Could you copy each line of the entries that contains "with"?

## Exercise data:
⁂
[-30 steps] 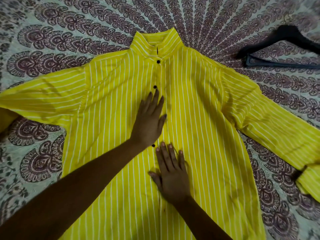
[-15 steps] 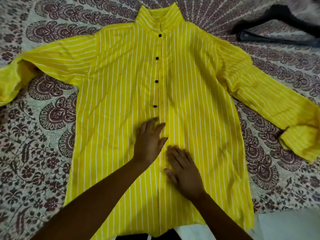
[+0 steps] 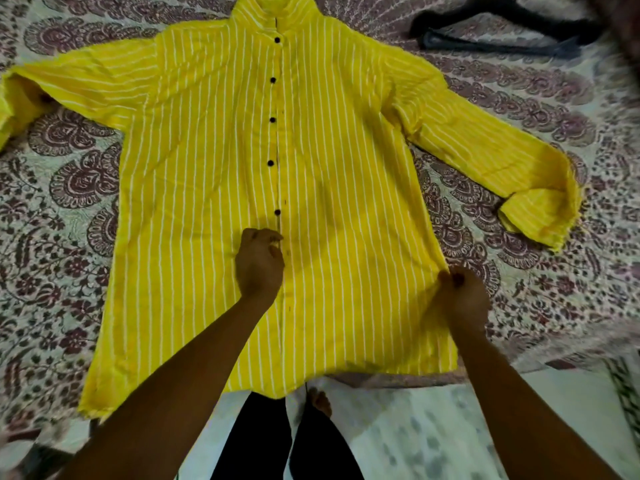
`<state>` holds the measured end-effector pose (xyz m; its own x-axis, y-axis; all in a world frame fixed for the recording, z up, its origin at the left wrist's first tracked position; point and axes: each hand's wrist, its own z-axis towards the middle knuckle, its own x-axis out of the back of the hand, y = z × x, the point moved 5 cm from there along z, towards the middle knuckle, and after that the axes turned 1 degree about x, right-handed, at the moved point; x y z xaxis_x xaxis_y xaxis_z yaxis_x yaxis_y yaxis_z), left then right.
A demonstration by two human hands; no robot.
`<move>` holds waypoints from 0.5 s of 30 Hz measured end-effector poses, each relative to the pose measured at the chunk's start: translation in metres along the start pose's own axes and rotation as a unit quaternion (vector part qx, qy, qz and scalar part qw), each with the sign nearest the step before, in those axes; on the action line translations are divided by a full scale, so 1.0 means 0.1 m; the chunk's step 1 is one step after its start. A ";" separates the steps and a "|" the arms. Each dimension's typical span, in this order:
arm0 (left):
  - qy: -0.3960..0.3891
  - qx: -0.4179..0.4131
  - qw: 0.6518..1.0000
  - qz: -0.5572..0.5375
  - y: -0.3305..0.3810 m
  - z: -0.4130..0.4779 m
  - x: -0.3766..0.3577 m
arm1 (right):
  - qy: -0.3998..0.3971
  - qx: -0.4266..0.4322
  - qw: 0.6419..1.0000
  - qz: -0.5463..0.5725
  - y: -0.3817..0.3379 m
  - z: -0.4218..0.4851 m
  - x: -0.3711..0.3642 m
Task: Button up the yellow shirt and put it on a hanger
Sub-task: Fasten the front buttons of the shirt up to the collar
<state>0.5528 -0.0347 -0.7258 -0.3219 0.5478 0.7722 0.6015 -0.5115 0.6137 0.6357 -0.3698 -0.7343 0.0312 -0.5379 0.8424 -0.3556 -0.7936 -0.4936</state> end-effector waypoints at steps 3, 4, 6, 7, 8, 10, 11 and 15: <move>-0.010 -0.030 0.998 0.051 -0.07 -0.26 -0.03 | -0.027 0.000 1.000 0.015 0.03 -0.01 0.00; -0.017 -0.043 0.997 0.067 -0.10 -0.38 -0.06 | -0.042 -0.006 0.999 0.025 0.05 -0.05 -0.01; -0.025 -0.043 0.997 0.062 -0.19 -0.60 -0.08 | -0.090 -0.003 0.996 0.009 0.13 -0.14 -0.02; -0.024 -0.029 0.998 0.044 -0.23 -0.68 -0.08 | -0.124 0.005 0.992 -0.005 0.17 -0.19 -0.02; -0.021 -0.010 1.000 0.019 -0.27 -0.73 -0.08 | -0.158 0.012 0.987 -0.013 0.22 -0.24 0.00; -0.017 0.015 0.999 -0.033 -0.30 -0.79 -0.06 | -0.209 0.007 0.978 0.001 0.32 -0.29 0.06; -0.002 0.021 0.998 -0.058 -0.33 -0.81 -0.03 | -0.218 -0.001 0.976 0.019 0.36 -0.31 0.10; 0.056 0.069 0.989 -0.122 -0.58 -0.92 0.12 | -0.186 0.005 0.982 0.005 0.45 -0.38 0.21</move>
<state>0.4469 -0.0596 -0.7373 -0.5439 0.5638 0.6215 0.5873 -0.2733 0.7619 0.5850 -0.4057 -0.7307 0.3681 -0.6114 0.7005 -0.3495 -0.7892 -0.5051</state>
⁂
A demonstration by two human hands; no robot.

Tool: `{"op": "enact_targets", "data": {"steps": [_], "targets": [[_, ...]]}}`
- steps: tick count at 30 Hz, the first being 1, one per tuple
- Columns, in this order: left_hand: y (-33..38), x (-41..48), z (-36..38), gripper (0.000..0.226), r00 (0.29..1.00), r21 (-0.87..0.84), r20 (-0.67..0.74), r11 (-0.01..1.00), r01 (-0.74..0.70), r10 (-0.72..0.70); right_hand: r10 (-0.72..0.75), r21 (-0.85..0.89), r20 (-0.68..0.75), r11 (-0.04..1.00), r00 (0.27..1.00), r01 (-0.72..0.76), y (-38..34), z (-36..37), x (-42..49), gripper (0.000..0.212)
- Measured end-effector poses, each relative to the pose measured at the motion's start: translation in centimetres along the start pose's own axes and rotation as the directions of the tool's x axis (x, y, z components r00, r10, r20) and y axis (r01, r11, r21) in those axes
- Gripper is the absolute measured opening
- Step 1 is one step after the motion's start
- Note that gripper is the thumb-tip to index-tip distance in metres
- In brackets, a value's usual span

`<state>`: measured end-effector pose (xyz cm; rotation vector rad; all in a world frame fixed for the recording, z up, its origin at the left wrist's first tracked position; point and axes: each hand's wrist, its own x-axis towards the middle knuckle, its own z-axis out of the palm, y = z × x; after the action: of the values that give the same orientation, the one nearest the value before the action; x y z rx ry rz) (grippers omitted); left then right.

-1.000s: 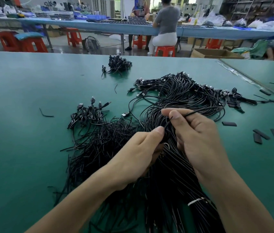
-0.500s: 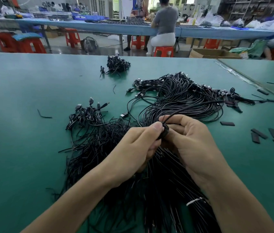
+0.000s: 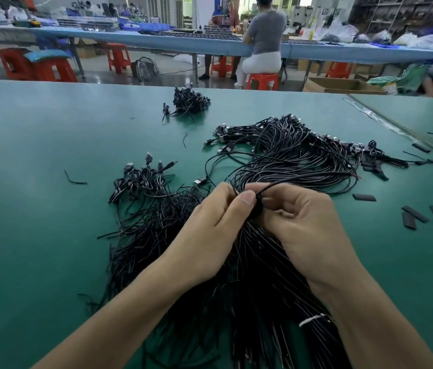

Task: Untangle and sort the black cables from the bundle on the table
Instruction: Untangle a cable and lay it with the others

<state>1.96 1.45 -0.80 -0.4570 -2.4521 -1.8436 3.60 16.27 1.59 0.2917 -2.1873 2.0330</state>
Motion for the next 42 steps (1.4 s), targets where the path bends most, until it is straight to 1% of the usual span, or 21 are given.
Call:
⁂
## Solution for this task:
`<move>` holds waypoints from 0.5 s of 30 Hz measured end-effector poses, each relative to the pose measured at the chunk's start: translation in metres along the start pose's own axes and rotation as a unit quaternion (vector part qx, qy, qz and scalar part qw), each with the sign nearest the step before, in those axes; on the action line translations are divided by a full scale, so 1.0 means 0.1 m; the chunk's step 1 is one step after its start. A ";" separates the steps and a "|" the arms. Each dimension's typical span, in this order:
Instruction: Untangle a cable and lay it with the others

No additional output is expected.